Qu‟elles apportent un appui technique ou financier, les organisations qui sont ou ont déjà été impliquées dans les projets de développement générateurs de revenus à Chacsinkín sont nombreuses. C‟est depuis 1994 qu‟il y a présence d‟agents externes en développement dans la municipalité. La première organisation mise en place à cette époque, Misioneros A.C., est toujours active et aide les personnes de la municipalité à former des groupes et à recevoir des subventions pour mener des projets qui promeuvent et respectent l‟identité maya (García Vales 2009 : 114). PADSUR23, une initiative de l‟Université Autonome du Yucatán, a aidé à la formation d‟entreprises sociales (notamment dédiées à la broderie, l‟apiculture ou l‟agro- industrie) qui devaient répondre aux normes du commerce équitable dans les municipalités de Chacsinkín, Tahdziú et Tixméhuac (Rubio 2009 : 57). De la même façon, la Fondation mexicaine pour un développement rural, une ONG financée par la Fondation Kellogg, aide les femmes de Chacsinkín et d‟autres municipalités du sud du Yucatán dans les différentes étapes de la formation de leur groupe et de leur projet. En 2005, le ministère du Développement Social (SEDESOL) a mis sur pied une coopérative d‟apiculteurs de grande taille (Lool Jabin) à Chacsinkín.
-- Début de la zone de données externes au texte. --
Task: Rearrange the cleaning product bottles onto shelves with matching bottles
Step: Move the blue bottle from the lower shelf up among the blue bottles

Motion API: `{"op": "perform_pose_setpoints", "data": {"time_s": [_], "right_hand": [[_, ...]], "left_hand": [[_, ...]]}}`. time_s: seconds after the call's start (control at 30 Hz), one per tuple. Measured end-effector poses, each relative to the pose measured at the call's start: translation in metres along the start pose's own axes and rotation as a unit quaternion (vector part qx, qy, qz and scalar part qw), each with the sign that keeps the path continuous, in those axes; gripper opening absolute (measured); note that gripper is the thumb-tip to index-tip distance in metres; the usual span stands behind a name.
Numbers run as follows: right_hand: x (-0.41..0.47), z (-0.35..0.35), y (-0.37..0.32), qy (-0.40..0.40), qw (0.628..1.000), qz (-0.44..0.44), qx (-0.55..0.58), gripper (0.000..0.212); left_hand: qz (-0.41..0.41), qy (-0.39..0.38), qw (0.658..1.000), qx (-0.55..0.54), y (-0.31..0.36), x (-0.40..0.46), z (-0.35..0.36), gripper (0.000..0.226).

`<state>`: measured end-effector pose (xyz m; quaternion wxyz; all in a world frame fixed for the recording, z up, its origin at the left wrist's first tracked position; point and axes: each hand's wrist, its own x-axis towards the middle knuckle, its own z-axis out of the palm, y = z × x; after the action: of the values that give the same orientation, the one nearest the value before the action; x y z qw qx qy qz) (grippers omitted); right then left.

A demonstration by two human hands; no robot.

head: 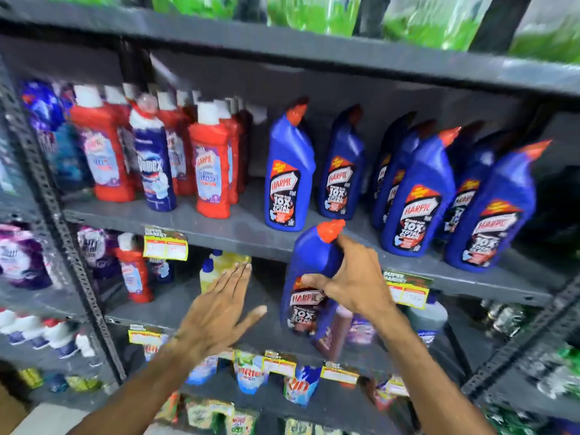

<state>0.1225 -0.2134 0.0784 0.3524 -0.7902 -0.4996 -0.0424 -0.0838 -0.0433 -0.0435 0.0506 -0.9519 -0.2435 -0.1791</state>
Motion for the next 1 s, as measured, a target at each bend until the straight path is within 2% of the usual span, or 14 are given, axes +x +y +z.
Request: {"op": "perform_pose_setpoints", "data": {"time_s": [0.2, 0.33, 0.43, 0.63, 0.8, 0.9, 1.0], "right_hand": [[0.029, -0.062, -0.023, 0.052, 0.997, -0.054, 0.003, 0.07], [0.058, -0.089, -0.027, 0.077, 0.995, -0.061, 0.003, 0.061], [0.082, -0.099, -0.021, 0.09, 0.995, -0.038, 0.019, 0.054], [0.123, -0.095, -0.01, 0.095, 0.995, -0.002, 0.038, 0.054], [0.152, -0.09, 0.004, 0.078, 0.995, 0.028, 0.06, 0.063], [0.168, -0.088, 0.012, 0.062, 0.995, 0.035, 0.068, 0.082], [0.179, -0.081, 0.018, 0.047, 0.995, 0.037, 0.084, 0.092]], "left_hand": [[-0.006, 0.037, 0.999, 0.01, -0.01, 0.036, -0.039, 0.095], [-0.021, 0.022, 0.999, -0.012, -0.019, 0.068, -0.048, 0.102], [-0.035, -0.008, 0.999, -0.011, -0.021, 0.091, -0.047, 0.11], [-0.075, -0.092, 0.993, -0.013, -0.022, 0.12, -0.034, 0.114], [-0.086, -0.122, 0.988, -0.043, -0.031, 0.127, -0.024, 0.118], [-0.076, -0.116, 0.99, -0.041, -0.035, 0.13, -0.019, 0.125], [-0.076, -0.1, 0.991, -0.037, -0.037, 0.13, -0.013, 0.121]]}}
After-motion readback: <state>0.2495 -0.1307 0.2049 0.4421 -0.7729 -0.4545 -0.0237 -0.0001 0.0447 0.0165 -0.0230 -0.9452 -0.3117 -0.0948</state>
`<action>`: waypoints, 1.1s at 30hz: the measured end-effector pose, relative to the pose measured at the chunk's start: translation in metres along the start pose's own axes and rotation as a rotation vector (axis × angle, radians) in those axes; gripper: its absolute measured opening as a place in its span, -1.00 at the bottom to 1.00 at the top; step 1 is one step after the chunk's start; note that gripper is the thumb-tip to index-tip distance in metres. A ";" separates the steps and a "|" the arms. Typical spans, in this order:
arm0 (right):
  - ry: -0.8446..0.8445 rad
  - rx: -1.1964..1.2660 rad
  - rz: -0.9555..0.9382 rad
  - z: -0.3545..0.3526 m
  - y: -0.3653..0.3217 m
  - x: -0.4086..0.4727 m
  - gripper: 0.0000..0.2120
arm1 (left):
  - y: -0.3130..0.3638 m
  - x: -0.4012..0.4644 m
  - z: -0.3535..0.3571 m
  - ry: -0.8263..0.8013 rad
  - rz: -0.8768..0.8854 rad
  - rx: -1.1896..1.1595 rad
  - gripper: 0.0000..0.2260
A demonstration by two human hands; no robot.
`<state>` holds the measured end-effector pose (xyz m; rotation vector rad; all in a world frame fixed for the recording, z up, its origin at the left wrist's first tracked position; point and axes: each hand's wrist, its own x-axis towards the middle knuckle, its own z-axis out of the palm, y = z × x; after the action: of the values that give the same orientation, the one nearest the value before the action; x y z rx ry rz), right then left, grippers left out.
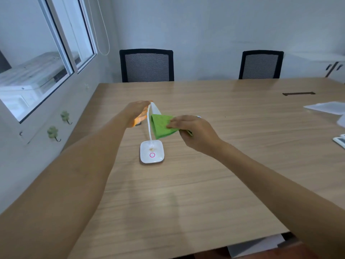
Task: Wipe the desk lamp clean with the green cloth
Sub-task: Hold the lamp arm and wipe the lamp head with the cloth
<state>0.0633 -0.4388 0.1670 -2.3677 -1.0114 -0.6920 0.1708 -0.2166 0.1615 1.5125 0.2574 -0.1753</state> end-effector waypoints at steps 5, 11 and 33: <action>0.065 -0.011 -0.143 -0.014 -0.004 -0.030 -0.67 | 0.000 0.000 -0.001 0.002 0.003 -0.006 -0.95; 0.209 -0.070 -0.026 -0.009 0.001 0.008 -0.68 | -0.003 0.003 -0.004 0.011 0.014 -0.011 -0.89; 0.289 -0.234 -0.206 0.007 -0.018 -0.038 -0.69 | 0.002 0.002 -0.004 -0.002 -0.007 -0.010 -0.94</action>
<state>0.0285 -0.4429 0.1430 -2.2807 -1.1033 -1.2515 0.1726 -0.2123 0.1625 1.5012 0.2614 -0.1809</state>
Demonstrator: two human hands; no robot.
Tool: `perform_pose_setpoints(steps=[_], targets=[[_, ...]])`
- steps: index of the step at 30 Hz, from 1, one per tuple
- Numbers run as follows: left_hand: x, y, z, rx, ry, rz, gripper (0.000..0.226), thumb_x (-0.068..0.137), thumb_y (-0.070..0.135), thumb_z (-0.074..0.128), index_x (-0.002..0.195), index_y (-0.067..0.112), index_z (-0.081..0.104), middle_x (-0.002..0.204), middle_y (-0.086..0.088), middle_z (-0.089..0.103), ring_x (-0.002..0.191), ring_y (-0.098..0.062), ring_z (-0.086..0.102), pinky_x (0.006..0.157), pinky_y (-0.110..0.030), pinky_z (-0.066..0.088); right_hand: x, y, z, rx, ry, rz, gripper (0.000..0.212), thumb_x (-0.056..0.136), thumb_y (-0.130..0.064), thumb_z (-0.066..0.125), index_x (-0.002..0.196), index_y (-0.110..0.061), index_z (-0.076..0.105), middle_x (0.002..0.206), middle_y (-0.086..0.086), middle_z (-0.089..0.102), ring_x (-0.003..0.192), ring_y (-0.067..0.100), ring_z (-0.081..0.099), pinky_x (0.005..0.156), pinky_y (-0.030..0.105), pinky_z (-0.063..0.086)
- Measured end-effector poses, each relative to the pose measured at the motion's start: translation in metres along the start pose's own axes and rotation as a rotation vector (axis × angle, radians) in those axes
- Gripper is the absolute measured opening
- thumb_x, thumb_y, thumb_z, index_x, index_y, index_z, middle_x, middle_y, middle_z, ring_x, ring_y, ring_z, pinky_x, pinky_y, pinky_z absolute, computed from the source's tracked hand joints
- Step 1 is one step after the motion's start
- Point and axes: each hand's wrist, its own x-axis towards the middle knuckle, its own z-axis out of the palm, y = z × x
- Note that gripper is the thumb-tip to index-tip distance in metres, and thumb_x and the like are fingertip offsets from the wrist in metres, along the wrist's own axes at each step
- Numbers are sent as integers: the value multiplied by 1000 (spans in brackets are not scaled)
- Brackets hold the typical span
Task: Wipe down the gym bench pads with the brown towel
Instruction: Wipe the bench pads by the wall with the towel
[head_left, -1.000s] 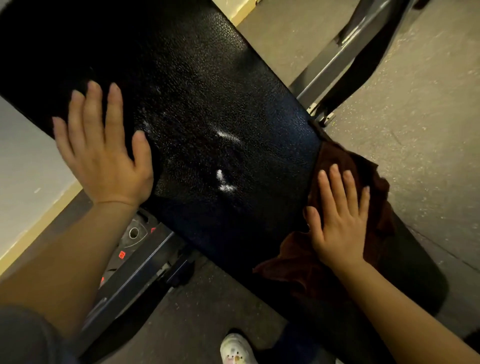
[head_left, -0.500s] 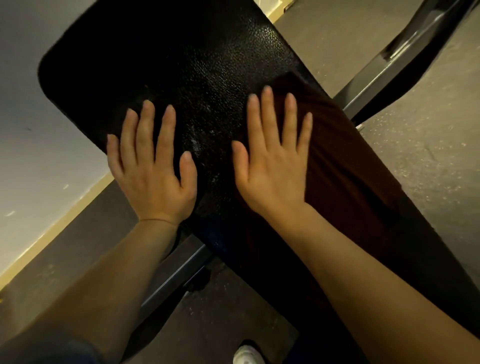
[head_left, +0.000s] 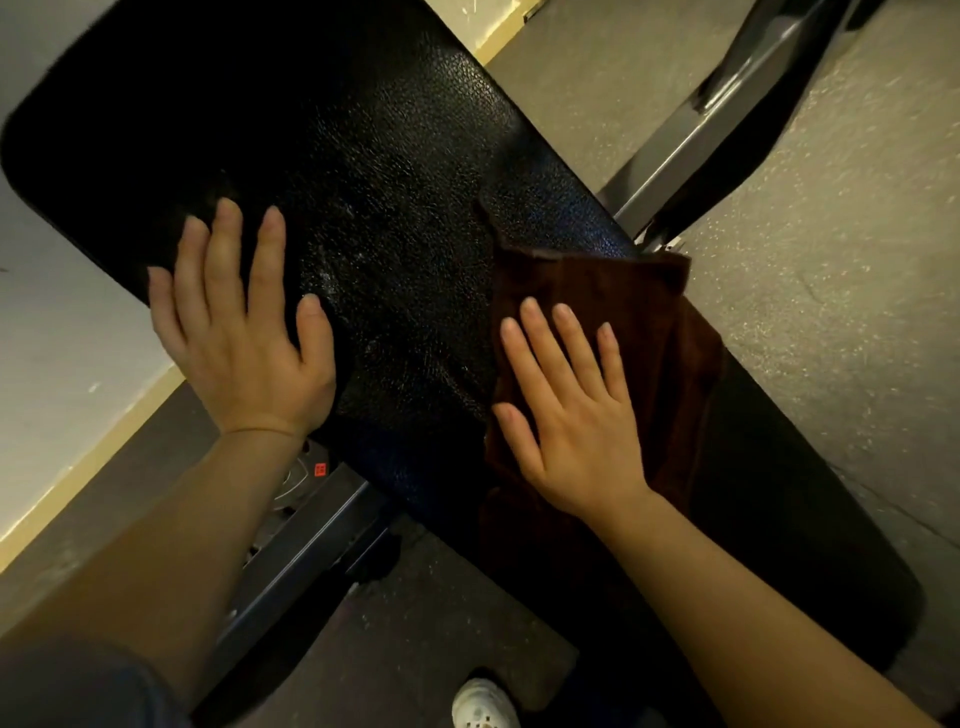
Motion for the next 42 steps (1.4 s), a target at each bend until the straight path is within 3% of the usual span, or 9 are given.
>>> perform_pose_setpoints(steps=[5, 10, 14, 22, 28, 32, 37, 42], targets=[[0, 1, -1, -7, 14, 4, 54, 102, 42, 30, 151, 20, 40, 156, -9, 38, 145, -26, 25, 120, -32, -1, -42, 30, 1, -36, 26, 170, 60, 100, -47, 33, 153, -18, 29, 160, 4, 26, 149, 26, 21, 120, 55, 12], [-1, 0, -1, -19, 26, 13, 54, 102, 41, 29, 151, 20, 40, 156, -9, 37, 145, -27, 26, 120, -34, 2, -77, 62, 1, -33, 48, 614, 64, 97, -44, 31, 153, -12, 29, 160, 9, 25, 148, 30, 17, 116, 66, 11], [-1, 1, 1, -21, 46, 15, 54, 102, 41, 29, 150, 20, 41, 155, -10, 39, 144, -26, 26, 120, -36, 3, -65, 48, 5, -7, 62, 706, 66, 96, -42, 30, 153, -9, 27, 161, 10, 20, 148, 35, 15, 114, 69, 10], [0, -1, 1, -15, 35, 17, 54, 101, 40, 28, 149, 18, 43, 154, -12, 40, 144, -28, 26, 121, -36, 3, 44, -50, 6, 48, 72, 357, 66, 96, -46, 35, 153, -13, 31, 162, 8, 23, 150, 34, 13, 118, 62, 4], [1, -1, 1, -16, 31, 27, 54, 102, 40, 29, 149, 19, 42, 155, -11, 38, 145, -28, 26, 120, -36, 3, 10, -10, -1, -3, 52, 207, 57, 102, -47, 33, 153, -24, 27, 162, 4, 22, 150, 26, 17, 118, 62, 4], [-1, -2, 1, -7, 16, 16, 55, 103, 44, 25, 151, 21, 40, 157, -8, 35, 146, -27, 25, 120, -37, 4, -29, 15, 2, -71, 21, 299, 60, 100, -51, 31, 154, -26, 23, 162, 2, 19, 146, 30, 27, 117, 64, 8], [-1, 0, 0, -4, 16, 13, 54, 103, 42, 26, 151, 21, 39, 157, -9, 35, 146, -26, 24, 120, -35, 2, -94, 51, 0, -102, -30, 482, 66, 93, -44, 37, 154, -21, 24, 161, 8, 24, 137, 36, 34, 116, 63, 10], [-1, 1, 0, -9, 24, 17, 54, 103, 42, 26, 151, 21, 40, 156, -9, 37, 145, -26, 24, 120, -35, 2, -136, 63, -1, -17, -50, 941, 69, 94, -45, 24, 155, -14, 21, 163, 10, 15, 149, 32, 13, 115, 68, 6]])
Cette coopérative a rassemblé plusieurs petites coopératives déjà existantes (Rosales et Rubio 2008), mais le projet a avorté. La Fundación Produce Yucatán a financé des projets de développement durable et de transfert de technologie. Les ONG Programa de la Mujer en el

Sector Agrario (PROMUSAG) et Manos para el Desarrollo ont aussi été actives dans la

municipalité (García Vales 2009). La Commission nationale pour le développement des populations autochtones (CDI), les Nations Unies, l‟Ambassade canadienne et la Fondation Kellogg offrent quant à elles un soutien financier à certains groupes de la municipalité, selon des modalités particulières sur lesquelles je reviendrai plus en détails dans la prochaine section.